→ ASSIGNMENT
Using the data that follows, say how many lines contain the word "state", giving the number by itself.

→ MATERIAL PROVIDED
Segment Open

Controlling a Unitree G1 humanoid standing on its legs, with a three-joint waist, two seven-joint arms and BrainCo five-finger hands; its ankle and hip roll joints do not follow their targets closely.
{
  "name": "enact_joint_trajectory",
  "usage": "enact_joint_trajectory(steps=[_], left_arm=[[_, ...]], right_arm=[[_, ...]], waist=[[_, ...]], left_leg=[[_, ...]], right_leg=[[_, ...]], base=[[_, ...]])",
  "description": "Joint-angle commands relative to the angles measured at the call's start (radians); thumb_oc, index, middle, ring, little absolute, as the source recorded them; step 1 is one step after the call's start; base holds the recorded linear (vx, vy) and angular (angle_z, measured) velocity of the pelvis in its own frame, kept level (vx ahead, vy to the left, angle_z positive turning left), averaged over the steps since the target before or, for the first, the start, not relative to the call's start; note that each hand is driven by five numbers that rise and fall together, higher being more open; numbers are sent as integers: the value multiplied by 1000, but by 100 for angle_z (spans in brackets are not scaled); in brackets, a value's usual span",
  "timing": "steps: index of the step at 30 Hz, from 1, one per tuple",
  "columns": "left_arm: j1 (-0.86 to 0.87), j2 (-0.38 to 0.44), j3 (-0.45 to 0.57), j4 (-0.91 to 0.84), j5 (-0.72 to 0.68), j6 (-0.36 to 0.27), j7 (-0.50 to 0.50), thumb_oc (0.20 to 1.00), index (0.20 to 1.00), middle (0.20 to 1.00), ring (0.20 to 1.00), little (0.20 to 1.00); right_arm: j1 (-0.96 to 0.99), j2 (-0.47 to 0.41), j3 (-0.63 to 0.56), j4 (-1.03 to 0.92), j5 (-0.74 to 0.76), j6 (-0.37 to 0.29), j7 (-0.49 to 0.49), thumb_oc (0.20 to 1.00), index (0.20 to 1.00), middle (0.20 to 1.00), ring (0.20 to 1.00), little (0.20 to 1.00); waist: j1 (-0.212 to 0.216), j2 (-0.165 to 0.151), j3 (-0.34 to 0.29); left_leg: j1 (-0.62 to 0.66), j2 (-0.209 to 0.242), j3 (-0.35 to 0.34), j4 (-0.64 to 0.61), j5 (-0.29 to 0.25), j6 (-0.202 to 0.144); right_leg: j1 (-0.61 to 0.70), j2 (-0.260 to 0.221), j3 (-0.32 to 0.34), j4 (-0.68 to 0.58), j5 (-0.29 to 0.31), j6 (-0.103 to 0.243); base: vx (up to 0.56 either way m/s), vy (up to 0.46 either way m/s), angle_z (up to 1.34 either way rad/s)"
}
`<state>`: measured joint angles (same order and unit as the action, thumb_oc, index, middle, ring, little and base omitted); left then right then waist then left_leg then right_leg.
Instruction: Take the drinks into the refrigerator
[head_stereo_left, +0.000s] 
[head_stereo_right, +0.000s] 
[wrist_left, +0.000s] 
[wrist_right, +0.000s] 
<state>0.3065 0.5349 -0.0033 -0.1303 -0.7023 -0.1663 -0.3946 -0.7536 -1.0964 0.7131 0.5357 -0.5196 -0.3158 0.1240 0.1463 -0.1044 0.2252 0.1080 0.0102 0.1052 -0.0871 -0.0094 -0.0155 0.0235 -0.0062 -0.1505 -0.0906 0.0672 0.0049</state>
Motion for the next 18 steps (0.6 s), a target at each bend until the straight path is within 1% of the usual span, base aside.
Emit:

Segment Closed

→ RESULT FOR THIS TASK
2